Compare tankless water heaters vs. tank types and find the differences, advantages, disadvantages, and benefits to select the best water heater for your home.
Either you are building a new home or making improvements in your existing home due to a growing family and thinking about buying the right water heater size, this article will help you choose the right type: tankless or tank-type.
There are several factors that will determine which type and model to get, and it depends on your family size, costs, efficiency, water usage, reliability, space it occupies, durability, warranty, and other more or less essential elements.
Water heaters can be a costly investment, and you will be living with one for many years, so choose wisely. Here are some important factors to consider:
Save energy. Most of the tankless water heaters are energy-efficient, while from the tank-type, only some are. The efficiency goes from 0.82 for the non-condensing tankless to 0.96 for the condensing water heaters, where the best models such as Rinnai RUR199 and Takagi T-H3 can provide the highest savings and lowest emission.
Tankless heats water on demand, so there is no need to store water and heat. If you buy a model with a recirculation pump, such as any model from the Rinnai RUR series, hot water is available instantaneously, so no more waiting for a warm shower. And no more energy and water waste.
As hot water is heated on demand, it is supplied in a continuous flow with no interruption (as long as you have water, electricity, and gas). Sometimes, when other applications are running at the same time, you might notice temperature fluctuation. Still, if you buy a tankless such as Rinnai or Takagi mentioned above, your comfort won’t be compromised, and you will be happy.
Save money. Since most tankless water heaters have high energy factors, and as the condensing models use exhaust gases to preheat water and reduce energy loss, it is evident that tankless saves you money. The Rinnai manufacturer states that savings are approximately 40% when compared to gas, or even more when compared to electric tank-type models.

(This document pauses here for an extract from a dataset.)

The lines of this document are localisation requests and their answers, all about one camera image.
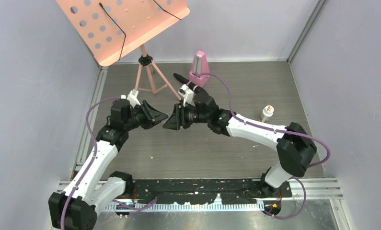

As per Rinnai manufacturer, annual operating costs for one standard 50-gal tank-type heater are around $300 while for tankless around $200. In general, you could expect savings from 30-70%, depending on your usage habits and energy price. Savings are even greater with households with larger families or higher demand.
According to energy.gov, tankless heaters can be 24% to 34% more efficient than the tank-type.
You can use this calculator from energy.gov to see what the energy costs will be for electric and gas water heaters.
Save space. Tankless are small, while tank-type water heaters are large. For example, the size of Noritz NRCP1112 is approximately 28”X18”X9” while tank-type models, with the standard dimensions, come in sizes of 63” in height and 21” in diameter, and around 50 lbs vs. 140 lbs in weight. Due to small and compact sizes, tankless is wall-mounted that offers easy handling and flexible installation.
As you can see, tankless saves a lot of floor space, which can now be utilized for other uses.
New vs. old design. Water-storage tanks are bulky and not attractive that deserve spots somewhere behind the door and in a designated room. Tankless are modern, sleek, look nice, and can be installed even in the kitchen or a bathroom. At the same time, tankless is much more advanced. They have many sensors, a built-in computer, a user-friendly control panel, a remote controller, and advanced electronics for safe, reliable, and precise control. Tank-type heaters are mostly forgotten in our basements and utility rooms until something happens.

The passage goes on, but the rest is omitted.